Segment Open

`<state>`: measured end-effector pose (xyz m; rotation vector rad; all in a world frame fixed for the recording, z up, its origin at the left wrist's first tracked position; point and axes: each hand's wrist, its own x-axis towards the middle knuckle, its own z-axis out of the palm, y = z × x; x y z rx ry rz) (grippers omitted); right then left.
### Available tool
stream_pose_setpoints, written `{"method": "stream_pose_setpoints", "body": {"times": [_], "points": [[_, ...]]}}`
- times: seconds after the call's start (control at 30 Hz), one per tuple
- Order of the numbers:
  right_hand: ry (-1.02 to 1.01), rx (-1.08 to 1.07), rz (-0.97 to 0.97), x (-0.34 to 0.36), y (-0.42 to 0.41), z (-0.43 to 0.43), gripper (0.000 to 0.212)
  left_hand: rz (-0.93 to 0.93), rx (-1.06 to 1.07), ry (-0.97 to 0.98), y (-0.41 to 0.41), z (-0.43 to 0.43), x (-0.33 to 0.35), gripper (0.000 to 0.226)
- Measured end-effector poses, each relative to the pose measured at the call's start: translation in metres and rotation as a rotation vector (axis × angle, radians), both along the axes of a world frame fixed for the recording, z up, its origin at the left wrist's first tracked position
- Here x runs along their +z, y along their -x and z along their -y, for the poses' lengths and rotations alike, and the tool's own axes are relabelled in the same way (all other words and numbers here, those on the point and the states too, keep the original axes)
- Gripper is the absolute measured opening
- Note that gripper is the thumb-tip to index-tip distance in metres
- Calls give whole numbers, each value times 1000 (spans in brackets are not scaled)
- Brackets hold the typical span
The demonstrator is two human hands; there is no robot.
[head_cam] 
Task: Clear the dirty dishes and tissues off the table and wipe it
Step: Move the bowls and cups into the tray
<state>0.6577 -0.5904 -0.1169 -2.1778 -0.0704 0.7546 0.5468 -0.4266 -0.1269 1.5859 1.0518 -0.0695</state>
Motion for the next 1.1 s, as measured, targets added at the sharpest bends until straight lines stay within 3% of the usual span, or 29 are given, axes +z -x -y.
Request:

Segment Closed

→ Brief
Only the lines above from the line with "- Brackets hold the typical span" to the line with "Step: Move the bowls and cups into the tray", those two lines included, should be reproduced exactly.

→ Exercise result
- Brackets hold the typical span
The demonstrator is two human hands; there is no robot.
[head_cam] 
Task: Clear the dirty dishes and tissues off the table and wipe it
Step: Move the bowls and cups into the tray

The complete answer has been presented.